What Is Mortgage Insurance?
Homebuyers are required to pay what is known as “mortgage insurance” when they either have less than 20% equity in their home when refinancing or when putting less than 20% down on a home purchase on Conventional and Jumbo loans. Other forms and requirements for mortgage insurance exist for FHA, VA and USDA mortgages.
It is critical that you discuss all your mortgage insurance options with Mark before you decide which mortgage plan is best for you. The different mortgage insurance options that you have, and may not be aware of, can result in very different mortgage payments.
Conventional Loan Mortgage Insurance
Conventional Home Loans require mortgage insurance when a borrower’s mortgage exceeds 80% of the home’s purchase price or value whichever is less on a home purchase. Mortgage insurance is also required on a refinance when a homeowner’s mortgage exceeds 80% of the home’s appraised value.
Private Mortgage Insurance (“PMI”)
Mortgage Insurance on a Conventional loan is referred to as “PMI” which stands for Private Mortgage Insurance. Mortgage insurance on a Conventional Home Loan is provided by a third party insurance company. Your mortgage lender should help you obtain the best possible mortgage insurance quote.
Mortgage Insurance Options
There are 4 different Mortgage Insurance Payment Options to choose from when utilizing a Conventional Mortgage. It is very important for you to to consider each option before choosing how you will pay for your Conventional mortgage insurance.
1. Monthly Mortgage Insurance: Mortgage insurance payment is added to the borrower’s overall monthly mortgage payment.
2. Financed Mortgage Insurance: A one-time premium is financed into the borrowers final loan amount at closing (there is no monthly mortgage insurance payment).
3. Lender Paid Mortgage Insurance: The borrower’s Kentucky Mortgage Lender increases their interest rate above the market rate in order to pay for the borrower’s mortgage insurance costs (there is no monthly mortgage insurance payment).

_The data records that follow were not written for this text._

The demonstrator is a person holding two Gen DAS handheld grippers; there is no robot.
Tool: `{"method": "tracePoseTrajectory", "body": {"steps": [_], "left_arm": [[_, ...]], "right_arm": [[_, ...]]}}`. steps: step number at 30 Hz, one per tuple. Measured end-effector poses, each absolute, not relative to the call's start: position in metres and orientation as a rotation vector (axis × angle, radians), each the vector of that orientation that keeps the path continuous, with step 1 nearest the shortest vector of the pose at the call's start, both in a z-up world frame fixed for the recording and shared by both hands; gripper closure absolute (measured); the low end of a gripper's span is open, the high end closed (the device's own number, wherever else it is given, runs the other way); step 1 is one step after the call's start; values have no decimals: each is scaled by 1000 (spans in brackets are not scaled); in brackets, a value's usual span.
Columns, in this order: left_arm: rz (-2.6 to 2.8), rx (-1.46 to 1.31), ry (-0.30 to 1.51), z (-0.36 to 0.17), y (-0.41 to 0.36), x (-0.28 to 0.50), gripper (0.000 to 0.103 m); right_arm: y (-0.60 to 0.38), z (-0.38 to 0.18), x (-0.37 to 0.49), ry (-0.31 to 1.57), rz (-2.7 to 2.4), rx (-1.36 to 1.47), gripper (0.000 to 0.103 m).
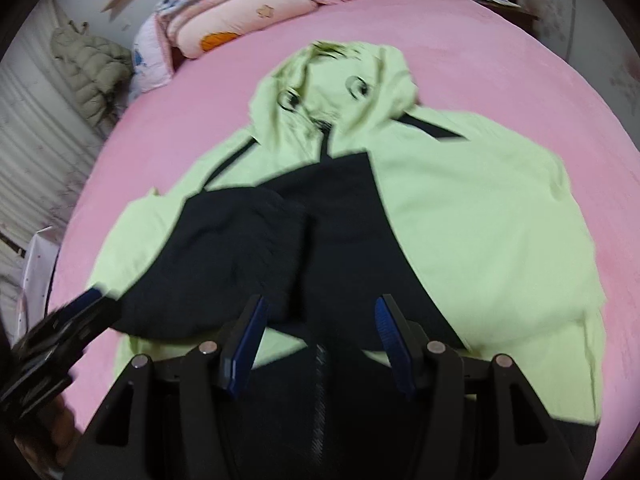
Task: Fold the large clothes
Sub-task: 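Fold the held sleeve across the jacket front with the left gripper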
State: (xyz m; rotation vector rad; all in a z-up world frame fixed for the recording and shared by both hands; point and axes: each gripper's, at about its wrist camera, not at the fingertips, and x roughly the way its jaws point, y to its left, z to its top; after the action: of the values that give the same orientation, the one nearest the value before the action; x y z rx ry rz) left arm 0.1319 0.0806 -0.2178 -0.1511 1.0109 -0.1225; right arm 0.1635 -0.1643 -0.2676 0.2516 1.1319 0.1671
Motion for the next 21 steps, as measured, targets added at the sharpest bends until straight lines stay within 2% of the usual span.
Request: {"method": "tracePoseTrajectory", "body": {"steps": [6,12,15,17,21], "left_arm": [[98,-185,1095,-247,156,103,39],[148,-285,1099,-282,185,105,39],[140,-287,1097,-290,191,101,39],[133,-286,1101,-298,190,106,39],[122,-300,1073,-295,188,120,39]], "right_arm": [[-141,-289,204,1151,206,231,45],[-126,-341,228,1243,184,213,45],[-121,-348,230,1224,182,228,44],[-114,-347,231,1211,210,225,71],[-96,-331,228,1188,238,141,80]]}}
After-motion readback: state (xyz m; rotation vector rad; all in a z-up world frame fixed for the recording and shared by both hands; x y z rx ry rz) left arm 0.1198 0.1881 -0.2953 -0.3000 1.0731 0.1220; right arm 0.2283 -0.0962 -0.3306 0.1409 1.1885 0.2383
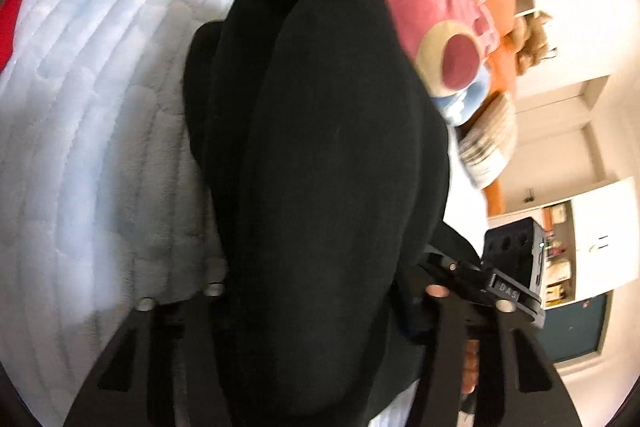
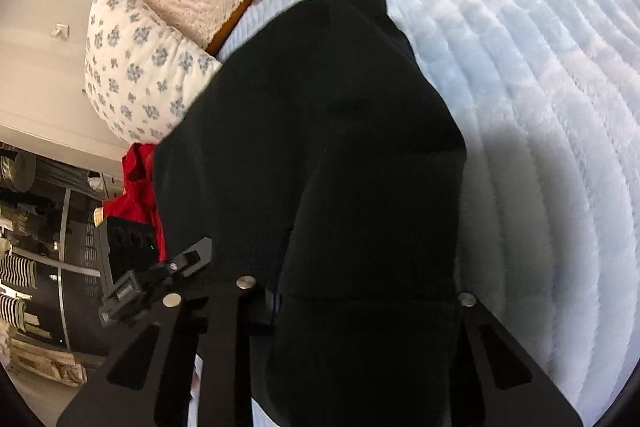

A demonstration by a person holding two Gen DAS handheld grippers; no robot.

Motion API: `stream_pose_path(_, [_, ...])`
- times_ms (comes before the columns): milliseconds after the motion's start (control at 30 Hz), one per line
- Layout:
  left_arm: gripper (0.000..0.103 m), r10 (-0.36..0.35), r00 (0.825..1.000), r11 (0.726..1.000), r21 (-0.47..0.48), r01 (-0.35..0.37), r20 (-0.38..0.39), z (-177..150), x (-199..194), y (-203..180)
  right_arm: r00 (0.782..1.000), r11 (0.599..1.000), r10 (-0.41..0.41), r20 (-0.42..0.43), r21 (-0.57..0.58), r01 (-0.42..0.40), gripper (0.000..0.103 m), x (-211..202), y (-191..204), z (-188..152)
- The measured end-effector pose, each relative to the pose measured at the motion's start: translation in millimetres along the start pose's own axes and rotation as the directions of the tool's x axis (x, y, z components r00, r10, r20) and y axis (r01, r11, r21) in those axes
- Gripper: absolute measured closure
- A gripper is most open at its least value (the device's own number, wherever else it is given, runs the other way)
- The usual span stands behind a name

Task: Fold large clothes
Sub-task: 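Grasp the folded black jacket bundle with both tools and lift it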

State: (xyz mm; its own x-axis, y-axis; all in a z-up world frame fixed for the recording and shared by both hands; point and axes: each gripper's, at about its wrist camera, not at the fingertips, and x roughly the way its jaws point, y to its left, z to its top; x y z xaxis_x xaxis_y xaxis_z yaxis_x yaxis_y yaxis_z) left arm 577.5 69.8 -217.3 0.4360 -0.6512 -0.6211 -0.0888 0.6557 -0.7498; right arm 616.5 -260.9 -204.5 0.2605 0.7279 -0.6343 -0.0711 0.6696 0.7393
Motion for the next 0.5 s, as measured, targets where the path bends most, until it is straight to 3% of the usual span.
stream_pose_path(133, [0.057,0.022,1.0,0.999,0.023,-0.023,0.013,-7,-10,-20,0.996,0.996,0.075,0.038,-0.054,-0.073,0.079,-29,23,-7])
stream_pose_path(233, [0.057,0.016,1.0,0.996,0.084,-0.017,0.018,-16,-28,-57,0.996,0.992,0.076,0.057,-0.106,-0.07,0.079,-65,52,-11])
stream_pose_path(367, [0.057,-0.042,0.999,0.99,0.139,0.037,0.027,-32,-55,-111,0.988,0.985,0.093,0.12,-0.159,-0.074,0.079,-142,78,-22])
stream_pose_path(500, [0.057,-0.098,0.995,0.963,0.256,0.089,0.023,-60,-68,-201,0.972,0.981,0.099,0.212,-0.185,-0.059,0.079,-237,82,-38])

4. Single Borrower Paid Premium Mortgage Insurance: The borrower brings in funds at closing to pay for a one time mortgage insurance premium at the time of their loan closing (there is no monthly mortgage insurance payment).
Each of these 4 options results in a very different mortgage payment. In addition, the options outlined above fit different long and short term plans. I will help you compare each of the 4 options in order to help figure out which one meets your needs.